How many lines in the material below include the word "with"? Give only the number.

# INFORMATION PROVIDED:
──────────────────────────────

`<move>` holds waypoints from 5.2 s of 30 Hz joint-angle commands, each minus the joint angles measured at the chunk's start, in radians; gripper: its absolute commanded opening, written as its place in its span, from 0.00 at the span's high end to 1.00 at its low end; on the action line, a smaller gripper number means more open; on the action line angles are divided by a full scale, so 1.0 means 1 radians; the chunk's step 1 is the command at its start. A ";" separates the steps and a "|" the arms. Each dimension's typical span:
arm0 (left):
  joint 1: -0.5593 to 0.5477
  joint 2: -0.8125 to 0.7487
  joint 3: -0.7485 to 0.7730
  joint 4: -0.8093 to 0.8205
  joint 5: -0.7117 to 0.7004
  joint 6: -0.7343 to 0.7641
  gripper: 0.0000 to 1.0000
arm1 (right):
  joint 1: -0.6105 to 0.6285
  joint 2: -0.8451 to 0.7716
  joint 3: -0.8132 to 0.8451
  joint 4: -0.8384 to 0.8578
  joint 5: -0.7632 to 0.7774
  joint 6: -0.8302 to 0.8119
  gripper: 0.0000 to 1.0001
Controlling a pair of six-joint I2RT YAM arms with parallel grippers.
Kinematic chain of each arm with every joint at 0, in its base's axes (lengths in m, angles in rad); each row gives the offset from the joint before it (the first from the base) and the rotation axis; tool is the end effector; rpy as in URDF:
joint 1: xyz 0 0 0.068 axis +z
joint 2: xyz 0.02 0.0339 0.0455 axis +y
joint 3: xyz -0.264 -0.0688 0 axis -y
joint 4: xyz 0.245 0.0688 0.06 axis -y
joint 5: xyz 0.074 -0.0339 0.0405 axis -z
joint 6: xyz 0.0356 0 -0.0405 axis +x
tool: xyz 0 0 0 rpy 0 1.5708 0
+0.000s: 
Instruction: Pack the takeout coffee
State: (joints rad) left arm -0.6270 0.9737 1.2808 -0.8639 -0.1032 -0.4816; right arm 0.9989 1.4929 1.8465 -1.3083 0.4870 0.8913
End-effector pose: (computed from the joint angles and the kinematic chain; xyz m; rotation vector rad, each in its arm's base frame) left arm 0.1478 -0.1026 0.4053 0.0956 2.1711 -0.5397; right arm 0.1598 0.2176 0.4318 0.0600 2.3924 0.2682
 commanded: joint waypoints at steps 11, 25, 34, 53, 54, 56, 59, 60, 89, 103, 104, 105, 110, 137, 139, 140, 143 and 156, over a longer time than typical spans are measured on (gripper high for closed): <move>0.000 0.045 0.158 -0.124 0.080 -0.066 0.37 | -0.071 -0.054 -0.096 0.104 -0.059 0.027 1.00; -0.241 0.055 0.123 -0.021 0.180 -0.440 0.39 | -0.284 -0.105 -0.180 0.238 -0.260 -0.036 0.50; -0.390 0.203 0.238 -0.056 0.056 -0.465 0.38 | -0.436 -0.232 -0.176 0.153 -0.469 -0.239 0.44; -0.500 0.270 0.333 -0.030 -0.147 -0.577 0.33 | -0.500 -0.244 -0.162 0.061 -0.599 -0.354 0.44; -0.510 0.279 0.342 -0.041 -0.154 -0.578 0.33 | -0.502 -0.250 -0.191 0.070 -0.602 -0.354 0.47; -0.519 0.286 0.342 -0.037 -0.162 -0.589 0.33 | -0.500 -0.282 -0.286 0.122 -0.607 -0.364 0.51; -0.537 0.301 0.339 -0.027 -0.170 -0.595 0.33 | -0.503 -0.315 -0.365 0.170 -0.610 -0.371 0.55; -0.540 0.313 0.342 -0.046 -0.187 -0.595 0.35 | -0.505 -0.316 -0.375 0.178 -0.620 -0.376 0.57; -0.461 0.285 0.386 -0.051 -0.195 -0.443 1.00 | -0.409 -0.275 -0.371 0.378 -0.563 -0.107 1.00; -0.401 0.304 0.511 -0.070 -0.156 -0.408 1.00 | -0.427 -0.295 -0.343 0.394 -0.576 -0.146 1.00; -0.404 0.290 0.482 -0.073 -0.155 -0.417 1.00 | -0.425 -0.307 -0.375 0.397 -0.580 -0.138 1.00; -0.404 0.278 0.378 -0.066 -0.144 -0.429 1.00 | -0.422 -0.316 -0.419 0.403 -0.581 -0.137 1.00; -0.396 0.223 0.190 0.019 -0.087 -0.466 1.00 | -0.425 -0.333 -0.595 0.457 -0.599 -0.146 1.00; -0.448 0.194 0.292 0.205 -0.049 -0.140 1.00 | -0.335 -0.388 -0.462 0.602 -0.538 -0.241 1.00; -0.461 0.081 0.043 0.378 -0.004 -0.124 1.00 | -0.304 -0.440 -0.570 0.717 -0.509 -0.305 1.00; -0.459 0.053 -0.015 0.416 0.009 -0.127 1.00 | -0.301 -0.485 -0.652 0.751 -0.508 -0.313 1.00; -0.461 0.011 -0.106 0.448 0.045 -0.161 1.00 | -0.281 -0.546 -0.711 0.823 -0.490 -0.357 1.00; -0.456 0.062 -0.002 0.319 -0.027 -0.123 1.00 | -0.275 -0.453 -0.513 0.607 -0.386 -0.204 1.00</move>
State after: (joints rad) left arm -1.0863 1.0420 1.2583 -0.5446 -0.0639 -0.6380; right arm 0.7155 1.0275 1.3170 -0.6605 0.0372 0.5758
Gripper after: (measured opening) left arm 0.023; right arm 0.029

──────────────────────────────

# EXERCISE ANSWER:
2